We should remember that medical housekeeping of environment, sterilization of medical instruments, which are in contact with skin or mucous membranes of patient adherence to aseptic technique during any invasive manipulation, and currently remain the cornerstone in the prevention of nosocomial infections. The most important and maybe the most simple of these measures is to wash own hands before and after patient contact (even when wearing medical gloves). Discussing this side of the problem it becomes understandable that in terms of effectiveness of prevention of nosocomial infections is most advisable to use disposable instruments, gloves, catheters, equipment, factory-sterilized. However, this is not always possible. Thus, the question of decontamination of reuse medical devices consists of the following steps: disinfection, cleaning and sterilization. Under the pre-sterilized cleansing understand the mechanical removal of foreign, mainly organic material with disinfected surfaces. Disinfection – is a physical or chemical process, which destroyed virtually all microorganisms, except bacterial spores. Under the sterilization process physicians imply the complete destruction of all microorganisms including bacterial spores. And connecting disinfection with antibiotic treatment we should say that prophylactic use of antibiotics – is one of the methods of control of nosocomial infections, the theoretical basis of which is the need for surgical intervention during a certain concentration of antibiotic for the maintenance of microbial numbers in the field of surgical wound below the level at which infection may occur.

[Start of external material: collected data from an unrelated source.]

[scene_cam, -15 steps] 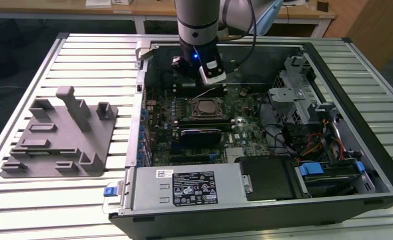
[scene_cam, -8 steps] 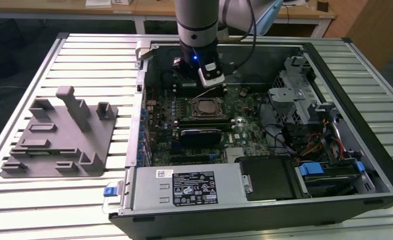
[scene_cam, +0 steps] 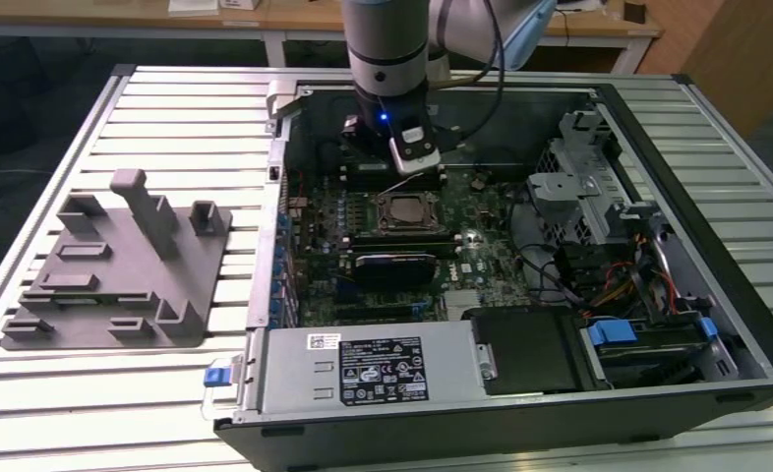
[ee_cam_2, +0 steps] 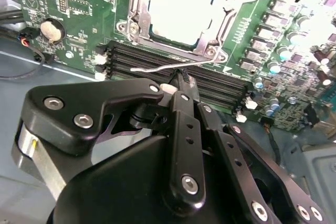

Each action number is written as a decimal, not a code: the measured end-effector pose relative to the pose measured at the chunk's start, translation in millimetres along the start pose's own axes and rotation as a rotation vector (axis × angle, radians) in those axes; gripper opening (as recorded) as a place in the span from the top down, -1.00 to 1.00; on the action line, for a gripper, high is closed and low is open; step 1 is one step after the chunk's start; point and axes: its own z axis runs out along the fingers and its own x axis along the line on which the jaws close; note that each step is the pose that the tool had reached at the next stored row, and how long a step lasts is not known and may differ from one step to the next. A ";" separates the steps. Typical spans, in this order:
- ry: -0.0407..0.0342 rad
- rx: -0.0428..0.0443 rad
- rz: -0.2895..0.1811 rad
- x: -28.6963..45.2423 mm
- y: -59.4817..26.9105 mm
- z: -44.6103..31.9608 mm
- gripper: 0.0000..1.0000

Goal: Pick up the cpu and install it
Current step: 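Install the first cpu locking lever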

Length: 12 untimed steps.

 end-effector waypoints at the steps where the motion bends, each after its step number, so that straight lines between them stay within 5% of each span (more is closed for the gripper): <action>1: -0.0046 -0.0013 0.000 0.0 -0.1 0.6 0.79; 12: -0.0567 -0.0153 0.001 -0.3 -1.3 6.3 0.79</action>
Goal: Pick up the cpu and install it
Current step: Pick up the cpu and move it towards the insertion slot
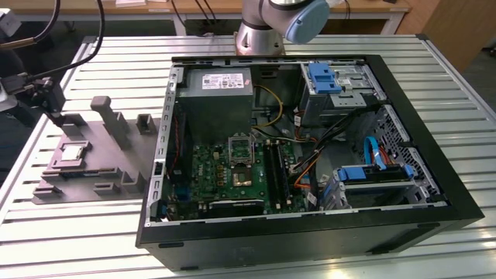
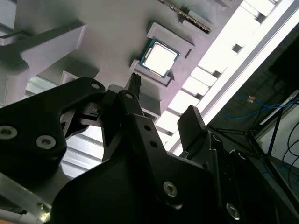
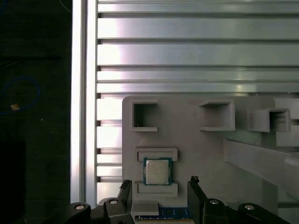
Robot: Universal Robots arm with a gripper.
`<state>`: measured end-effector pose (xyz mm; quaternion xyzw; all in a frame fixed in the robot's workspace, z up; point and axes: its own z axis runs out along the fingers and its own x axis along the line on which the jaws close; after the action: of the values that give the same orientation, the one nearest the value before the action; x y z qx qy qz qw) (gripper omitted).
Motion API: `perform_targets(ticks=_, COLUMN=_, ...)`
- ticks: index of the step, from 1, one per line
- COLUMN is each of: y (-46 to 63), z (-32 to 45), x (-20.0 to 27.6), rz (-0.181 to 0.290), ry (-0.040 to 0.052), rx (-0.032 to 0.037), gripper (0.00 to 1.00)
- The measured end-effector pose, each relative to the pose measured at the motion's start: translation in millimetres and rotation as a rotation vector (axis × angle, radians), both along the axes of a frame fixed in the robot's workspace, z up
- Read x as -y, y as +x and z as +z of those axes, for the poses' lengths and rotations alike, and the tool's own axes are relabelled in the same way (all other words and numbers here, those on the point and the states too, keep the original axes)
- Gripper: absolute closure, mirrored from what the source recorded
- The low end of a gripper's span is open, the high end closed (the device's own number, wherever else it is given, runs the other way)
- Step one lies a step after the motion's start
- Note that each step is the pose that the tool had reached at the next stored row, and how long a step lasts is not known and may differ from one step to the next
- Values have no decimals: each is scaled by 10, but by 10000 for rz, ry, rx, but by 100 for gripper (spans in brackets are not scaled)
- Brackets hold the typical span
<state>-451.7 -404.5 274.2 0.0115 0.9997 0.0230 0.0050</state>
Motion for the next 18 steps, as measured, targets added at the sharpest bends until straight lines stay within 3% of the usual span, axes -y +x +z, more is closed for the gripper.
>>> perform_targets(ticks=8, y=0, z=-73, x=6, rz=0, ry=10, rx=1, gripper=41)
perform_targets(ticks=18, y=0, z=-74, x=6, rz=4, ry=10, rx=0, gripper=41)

Thus, basing on the information presented in this paper we see that timely identification of infection sources, the detection mechanisms of microbial resistance are the key measure to combat nosocomial infections, which are required to take medical facilities. In such a way qualitative diagnosis, allowing in proper time to identify the carrier, plays a crucial role in preventing of nosocomial infections spread and favour the decrease of treatment costs.
In conclusion, nosocomial infections continue to be the great problem for the entire healthcare system throughout the whole world due to increased risks to patients and medical personnel. Nowadays there were developed a big quantity of effective infection control programs directed on the control and prevention of nosocomial infections. But for the best results it is necessary to continue educate medical personnel about the elementary hygiene rules and norms that are the first step of nosocomial infections prevention.